[Stored items]
════════
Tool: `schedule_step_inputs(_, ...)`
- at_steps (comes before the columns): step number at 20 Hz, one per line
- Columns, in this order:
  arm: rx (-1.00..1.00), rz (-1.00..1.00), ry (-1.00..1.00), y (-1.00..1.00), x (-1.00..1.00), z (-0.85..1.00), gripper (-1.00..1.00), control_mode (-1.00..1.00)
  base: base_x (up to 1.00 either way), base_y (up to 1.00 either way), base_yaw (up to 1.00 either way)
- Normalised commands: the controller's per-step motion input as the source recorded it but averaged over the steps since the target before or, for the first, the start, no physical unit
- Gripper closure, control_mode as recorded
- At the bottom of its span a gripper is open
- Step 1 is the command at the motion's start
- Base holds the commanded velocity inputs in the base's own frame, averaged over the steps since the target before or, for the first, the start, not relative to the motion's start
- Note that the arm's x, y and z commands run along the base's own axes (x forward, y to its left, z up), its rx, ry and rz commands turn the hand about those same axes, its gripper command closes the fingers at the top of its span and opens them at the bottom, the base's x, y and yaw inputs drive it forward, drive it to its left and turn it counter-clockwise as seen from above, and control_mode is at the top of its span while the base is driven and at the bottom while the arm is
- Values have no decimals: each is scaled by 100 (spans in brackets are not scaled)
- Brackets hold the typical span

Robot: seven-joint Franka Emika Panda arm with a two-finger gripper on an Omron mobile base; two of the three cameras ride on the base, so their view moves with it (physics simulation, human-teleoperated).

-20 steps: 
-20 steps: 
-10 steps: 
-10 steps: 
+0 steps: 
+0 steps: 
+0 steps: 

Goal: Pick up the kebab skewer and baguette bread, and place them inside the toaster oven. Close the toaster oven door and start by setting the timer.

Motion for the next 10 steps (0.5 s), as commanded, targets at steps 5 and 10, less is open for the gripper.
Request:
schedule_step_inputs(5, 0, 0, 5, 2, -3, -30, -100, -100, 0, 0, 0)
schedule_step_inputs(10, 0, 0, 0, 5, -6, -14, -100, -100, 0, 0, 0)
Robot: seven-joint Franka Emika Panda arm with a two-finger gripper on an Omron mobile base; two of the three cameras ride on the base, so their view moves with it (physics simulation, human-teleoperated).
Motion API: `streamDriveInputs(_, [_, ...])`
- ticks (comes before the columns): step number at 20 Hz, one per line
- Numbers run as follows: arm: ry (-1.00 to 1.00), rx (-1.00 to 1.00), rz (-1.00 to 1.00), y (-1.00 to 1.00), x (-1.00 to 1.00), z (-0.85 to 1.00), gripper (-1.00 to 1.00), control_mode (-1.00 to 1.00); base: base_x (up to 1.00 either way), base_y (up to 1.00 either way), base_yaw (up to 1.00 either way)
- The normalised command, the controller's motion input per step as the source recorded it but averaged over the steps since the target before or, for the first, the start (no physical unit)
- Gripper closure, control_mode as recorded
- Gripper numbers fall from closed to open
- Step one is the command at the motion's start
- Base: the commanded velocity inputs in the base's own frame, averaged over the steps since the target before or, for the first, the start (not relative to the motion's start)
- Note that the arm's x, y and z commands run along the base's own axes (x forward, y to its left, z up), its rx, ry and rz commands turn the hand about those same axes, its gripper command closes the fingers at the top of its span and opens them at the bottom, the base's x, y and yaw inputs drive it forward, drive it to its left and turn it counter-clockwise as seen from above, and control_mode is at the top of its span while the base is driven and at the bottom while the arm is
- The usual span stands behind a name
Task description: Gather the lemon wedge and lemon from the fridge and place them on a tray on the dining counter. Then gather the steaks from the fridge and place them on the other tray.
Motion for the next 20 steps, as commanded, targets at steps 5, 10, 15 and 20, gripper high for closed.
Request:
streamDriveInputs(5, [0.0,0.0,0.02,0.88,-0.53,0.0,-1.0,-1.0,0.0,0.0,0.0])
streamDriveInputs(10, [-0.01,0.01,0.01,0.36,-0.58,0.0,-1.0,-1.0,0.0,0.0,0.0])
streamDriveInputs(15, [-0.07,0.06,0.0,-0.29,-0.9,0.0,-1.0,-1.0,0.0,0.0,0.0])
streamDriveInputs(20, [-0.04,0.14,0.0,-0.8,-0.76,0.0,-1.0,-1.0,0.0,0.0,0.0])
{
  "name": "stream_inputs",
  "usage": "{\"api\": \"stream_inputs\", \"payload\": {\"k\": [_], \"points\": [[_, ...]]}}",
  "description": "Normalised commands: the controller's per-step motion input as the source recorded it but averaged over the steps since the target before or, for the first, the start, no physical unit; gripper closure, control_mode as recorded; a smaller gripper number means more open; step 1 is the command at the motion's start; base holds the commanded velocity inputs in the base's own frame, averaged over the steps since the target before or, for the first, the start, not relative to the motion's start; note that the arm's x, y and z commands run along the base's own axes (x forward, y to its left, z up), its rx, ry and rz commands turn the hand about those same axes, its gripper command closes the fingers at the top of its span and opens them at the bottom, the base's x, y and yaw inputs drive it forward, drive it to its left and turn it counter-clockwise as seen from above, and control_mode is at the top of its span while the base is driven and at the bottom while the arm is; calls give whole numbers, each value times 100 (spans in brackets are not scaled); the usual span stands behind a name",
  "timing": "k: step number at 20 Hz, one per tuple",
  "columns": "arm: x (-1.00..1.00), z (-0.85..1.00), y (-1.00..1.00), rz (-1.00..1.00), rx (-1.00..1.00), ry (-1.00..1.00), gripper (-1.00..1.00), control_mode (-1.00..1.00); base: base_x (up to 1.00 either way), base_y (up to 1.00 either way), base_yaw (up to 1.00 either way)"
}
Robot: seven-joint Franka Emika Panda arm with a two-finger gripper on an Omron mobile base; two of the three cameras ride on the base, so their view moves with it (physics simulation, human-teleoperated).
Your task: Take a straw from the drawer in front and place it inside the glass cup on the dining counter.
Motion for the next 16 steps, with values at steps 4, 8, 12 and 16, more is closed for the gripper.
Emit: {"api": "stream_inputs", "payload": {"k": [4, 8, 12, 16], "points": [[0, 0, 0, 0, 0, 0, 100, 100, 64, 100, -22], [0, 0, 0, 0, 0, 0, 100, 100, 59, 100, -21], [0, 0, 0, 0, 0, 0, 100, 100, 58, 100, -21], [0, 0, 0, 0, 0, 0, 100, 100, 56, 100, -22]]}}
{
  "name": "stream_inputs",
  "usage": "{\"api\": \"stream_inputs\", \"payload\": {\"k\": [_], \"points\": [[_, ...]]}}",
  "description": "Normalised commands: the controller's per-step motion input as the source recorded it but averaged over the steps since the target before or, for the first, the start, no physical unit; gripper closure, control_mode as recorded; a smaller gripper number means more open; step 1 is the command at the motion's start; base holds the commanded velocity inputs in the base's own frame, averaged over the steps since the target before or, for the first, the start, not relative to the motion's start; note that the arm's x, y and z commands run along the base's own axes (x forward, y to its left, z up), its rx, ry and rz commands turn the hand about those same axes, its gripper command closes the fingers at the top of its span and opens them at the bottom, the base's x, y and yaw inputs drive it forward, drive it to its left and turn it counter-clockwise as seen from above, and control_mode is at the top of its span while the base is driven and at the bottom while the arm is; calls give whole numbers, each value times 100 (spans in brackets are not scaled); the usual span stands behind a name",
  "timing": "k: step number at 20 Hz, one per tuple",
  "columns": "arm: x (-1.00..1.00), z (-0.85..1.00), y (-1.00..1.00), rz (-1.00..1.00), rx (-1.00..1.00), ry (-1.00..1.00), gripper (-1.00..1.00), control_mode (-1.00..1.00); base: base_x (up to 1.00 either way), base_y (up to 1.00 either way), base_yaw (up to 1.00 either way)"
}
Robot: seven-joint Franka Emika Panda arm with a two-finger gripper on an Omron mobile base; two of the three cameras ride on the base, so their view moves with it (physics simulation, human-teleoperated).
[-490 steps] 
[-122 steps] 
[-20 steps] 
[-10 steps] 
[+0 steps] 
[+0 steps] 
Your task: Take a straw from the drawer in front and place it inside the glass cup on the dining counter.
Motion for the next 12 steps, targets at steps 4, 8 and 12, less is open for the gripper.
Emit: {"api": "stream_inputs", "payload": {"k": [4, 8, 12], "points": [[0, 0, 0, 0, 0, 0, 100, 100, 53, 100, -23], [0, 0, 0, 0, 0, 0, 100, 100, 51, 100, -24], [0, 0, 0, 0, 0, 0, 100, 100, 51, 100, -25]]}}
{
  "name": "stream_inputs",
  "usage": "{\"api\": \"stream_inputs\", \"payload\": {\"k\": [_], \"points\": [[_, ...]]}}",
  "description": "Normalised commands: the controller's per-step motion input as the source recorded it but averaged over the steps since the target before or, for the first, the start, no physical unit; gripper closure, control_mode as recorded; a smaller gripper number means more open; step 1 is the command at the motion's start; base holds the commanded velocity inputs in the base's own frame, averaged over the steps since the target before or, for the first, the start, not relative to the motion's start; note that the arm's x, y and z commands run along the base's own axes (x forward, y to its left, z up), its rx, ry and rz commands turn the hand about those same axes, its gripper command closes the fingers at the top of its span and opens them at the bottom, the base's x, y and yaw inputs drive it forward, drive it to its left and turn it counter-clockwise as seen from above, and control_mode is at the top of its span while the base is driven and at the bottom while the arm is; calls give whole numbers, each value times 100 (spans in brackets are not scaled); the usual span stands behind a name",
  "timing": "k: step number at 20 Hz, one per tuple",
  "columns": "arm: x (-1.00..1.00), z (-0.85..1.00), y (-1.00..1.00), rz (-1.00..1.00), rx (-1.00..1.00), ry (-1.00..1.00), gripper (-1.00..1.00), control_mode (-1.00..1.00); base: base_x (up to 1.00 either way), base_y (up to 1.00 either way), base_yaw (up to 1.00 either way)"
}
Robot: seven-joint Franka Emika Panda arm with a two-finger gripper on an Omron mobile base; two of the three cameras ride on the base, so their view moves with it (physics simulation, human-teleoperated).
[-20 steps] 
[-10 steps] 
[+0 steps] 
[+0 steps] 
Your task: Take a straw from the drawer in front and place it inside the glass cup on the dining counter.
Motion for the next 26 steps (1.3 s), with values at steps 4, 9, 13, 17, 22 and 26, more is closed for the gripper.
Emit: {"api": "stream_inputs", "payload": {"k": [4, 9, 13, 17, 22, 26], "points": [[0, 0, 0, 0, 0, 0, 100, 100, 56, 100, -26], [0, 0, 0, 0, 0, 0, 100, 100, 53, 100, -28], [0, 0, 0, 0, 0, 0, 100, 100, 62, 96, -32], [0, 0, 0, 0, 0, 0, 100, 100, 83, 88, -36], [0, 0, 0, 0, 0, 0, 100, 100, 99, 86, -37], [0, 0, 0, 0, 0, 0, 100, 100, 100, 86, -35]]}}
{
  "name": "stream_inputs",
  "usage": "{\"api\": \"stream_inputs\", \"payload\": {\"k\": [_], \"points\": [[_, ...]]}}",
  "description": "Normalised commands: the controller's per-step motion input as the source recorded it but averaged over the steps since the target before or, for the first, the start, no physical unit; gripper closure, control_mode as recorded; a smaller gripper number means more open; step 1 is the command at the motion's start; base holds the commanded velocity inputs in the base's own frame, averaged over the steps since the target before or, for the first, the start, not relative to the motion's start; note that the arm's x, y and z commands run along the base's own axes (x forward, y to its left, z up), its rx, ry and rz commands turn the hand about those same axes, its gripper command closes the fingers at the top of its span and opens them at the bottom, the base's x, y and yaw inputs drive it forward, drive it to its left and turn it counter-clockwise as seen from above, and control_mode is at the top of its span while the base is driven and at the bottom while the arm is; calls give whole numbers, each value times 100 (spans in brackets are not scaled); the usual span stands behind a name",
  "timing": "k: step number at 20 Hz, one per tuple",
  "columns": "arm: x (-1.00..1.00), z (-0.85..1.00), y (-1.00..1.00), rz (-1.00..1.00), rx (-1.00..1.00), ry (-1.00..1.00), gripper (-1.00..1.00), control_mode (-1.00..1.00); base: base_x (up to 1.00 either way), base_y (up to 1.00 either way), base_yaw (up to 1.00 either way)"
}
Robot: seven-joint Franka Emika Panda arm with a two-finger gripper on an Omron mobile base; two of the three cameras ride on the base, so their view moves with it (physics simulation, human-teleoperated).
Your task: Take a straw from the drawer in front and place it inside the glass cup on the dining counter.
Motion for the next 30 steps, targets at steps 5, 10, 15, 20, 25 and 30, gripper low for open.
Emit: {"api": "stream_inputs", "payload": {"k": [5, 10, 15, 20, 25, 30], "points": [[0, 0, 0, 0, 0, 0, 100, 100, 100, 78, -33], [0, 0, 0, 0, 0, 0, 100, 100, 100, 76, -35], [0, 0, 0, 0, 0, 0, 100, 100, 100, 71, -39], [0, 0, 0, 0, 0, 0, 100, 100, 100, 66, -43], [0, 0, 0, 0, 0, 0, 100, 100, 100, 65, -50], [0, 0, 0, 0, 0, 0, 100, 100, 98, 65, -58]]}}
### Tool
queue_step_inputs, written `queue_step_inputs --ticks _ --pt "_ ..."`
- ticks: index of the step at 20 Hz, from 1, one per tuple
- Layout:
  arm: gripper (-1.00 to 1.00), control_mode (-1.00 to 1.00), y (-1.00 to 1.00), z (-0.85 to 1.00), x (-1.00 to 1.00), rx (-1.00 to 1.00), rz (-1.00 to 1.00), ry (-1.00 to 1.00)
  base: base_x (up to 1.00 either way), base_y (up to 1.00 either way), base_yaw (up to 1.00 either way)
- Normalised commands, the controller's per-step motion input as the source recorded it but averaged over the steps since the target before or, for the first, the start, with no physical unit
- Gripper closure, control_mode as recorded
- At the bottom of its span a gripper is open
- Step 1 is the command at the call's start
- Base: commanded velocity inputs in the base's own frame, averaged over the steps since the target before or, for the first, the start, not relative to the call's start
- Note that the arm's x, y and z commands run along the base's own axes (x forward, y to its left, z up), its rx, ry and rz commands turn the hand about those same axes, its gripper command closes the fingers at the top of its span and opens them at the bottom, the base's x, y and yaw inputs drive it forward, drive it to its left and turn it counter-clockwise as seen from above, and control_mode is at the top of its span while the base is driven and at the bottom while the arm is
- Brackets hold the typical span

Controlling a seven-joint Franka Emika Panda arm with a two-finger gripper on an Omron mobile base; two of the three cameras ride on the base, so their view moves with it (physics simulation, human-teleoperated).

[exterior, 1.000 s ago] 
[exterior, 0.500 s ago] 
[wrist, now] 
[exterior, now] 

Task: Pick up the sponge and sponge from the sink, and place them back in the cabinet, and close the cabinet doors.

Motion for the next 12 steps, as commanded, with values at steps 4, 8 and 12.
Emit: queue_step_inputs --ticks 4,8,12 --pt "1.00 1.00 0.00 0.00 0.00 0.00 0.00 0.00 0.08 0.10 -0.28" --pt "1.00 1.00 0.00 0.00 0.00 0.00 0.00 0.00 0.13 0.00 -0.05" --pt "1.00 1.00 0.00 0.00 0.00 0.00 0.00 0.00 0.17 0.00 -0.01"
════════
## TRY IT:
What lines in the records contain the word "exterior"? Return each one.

## SOLUTION TO THIS TASK:
[exterior, 1.000 s ago] 
[exterior, 0.500 s ago] 
[exterior, now] 

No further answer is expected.